On January 8, 2024, we entered into multiple strategic agreements with Perspective Therapeutics, Inc. ("Perspective"), a radiopharmaceutical company that is pursuing advanced treatment applications for cancers throughout the body. Under the agreements, we obtained an option to exclusively license Perspective's Pb212-VMT-α-NET, a clinical stage alpha therapy in development for the treatment of neuroendocrine tumors, and an option to co-develop certain early-stage therapeutic candidates targeting prostate cancer using Perspective's innovative platform technology for an aggregate upfront payment of $28.0 million in cash.

On March 1, 2024, we transferred the fixed assets and associated lease of our Somerset, New Jersey facility (the "Somerset Facility") to Perspective, and the parties entered into a transition services arrangement pursuant to which we provided to Perspective certain services relating to final disposal of radioactive waste and certain other related services.

During 2024, we also purchased an aggregate of 11,677,339 shares of Perspective's common stock, after giving effect to a 1-for-10 reverse stock split, for $57.4 million.

For more information, see Note 19, "Acquisitions"and Note 4, "Fair Value of Financial Instruments" to our consolidated financial statements included in Part II, Item 8, "Financial Statements and Supplementary Data" of this Form 10-K.

Other Strategic Changes

During 2024, we reviewed our current capabilities and skillsets and "began implementing organizational changes deemed necessary to best position us to execute on our long-term strategy. These changes included transitioning approximately 75 employees out of the Company. For more information, see Note 13, "Stockholders' Equity and Stock-Based Compensation"to our consolidated financial statements included in Part II, Item 8, "Financial Statements and Supplementary Data" of this Form 10-K.

Amendment of Credit Facility

In December 2024, we amended our five-year revolving credit facility (as amended, the "2022 Revolving Facility"). The amendment, among other things, extended the maturity date from December 2, 2027 to December 19, 2029, increased the 2022 Revolving Facility from $350.0 million to $750.0 million and increased the additional amount that we may request to add to the increased revolving commitment by $350.0 million. The amendment also, among other things, (i) reduces the ranges of margins based on our Total Net Leverage Ratio (as defined in the 2022 Revolving Facility) used to calculate interest for the revolving loans and (ii) reduces the maximum unused commitment fee from 0.35% per annum to 0.30% per annum.

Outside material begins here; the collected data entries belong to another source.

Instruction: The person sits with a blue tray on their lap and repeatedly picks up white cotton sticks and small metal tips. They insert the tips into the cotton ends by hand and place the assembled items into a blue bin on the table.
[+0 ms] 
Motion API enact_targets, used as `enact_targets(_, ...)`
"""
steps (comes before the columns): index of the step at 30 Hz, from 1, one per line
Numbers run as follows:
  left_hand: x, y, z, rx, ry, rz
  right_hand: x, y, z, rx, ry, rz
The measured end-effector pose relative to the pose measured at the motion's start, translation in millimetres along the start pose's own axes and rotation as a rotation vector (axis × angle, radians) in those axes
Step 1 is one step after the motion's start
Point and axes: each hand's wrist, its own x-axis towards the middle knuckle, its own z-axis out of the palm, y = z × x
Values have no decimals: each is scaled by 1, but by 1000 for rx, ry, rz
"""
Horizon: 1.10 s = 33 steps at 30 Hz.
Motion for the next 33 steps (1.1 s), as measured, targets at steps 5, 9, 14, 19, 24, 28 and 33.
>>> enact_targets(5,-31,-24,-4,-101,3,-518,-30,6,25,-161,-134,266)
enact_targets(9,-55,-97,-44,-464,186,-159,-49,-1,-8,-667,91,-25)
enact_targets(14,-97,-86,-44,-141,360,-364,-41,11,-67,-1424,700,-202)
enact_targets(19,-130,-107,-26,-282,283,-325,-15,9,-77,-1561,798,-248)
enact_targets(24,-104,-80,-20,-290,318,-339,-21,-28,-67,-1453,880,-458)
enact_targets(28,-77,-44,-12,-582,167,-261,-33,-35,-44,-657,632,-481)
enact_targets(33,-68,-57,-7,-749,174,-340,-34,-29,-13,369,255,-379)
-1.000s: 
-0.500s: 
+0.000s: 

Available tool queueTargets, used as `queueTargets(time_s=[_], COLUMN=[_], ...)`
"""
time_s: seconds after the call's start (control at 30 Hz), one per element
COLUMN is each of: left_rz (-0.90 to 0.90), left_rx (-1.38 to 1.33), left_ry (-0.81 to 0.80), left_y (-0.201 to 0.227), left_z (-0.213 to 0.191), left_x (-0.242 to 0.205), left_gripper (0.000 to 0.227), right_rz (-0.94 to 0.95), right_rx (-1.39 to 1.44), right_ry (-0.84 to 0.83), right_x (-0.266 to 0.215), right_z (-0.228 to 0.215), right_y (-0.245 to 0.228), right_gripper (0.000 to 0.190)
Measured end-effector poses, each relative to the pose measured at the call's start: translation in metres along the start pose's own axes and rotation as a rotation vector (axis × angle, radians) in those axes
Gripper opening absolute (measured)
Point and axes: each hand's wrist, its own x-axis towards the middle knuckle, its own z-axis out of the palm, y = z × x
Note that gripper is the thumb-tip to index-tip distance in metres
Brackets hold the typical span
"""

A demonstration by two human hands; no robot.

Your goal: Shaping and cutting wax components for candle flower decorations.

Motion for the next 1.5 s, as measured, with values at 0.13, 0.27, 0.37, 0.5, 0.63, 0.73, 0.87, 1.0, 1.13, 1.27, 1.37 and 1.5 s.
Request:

Key Factors Affecting Our Results

Our business and financial performance have been, and continue to be, impacted by the following:

PYLARIFY and PSMA PET Revenue

PYLARIFY, an F-18-labeled PET imaging agent targeting PSMA, was approved by the FDA in May 2021 and commercially launched in the United States in June 2021. PYLARIFY is indicated for PET imaging of PSMA-positive lesions in patients with prostate cancer with suspected metastasis who are candidates for initial definitive therapy and in patients with suspected recurrence based on elevated prostate-specific antigen levels. PYLARIFY is available through a diverse, multi-partner network of PMFs, including both commercial and academic partners.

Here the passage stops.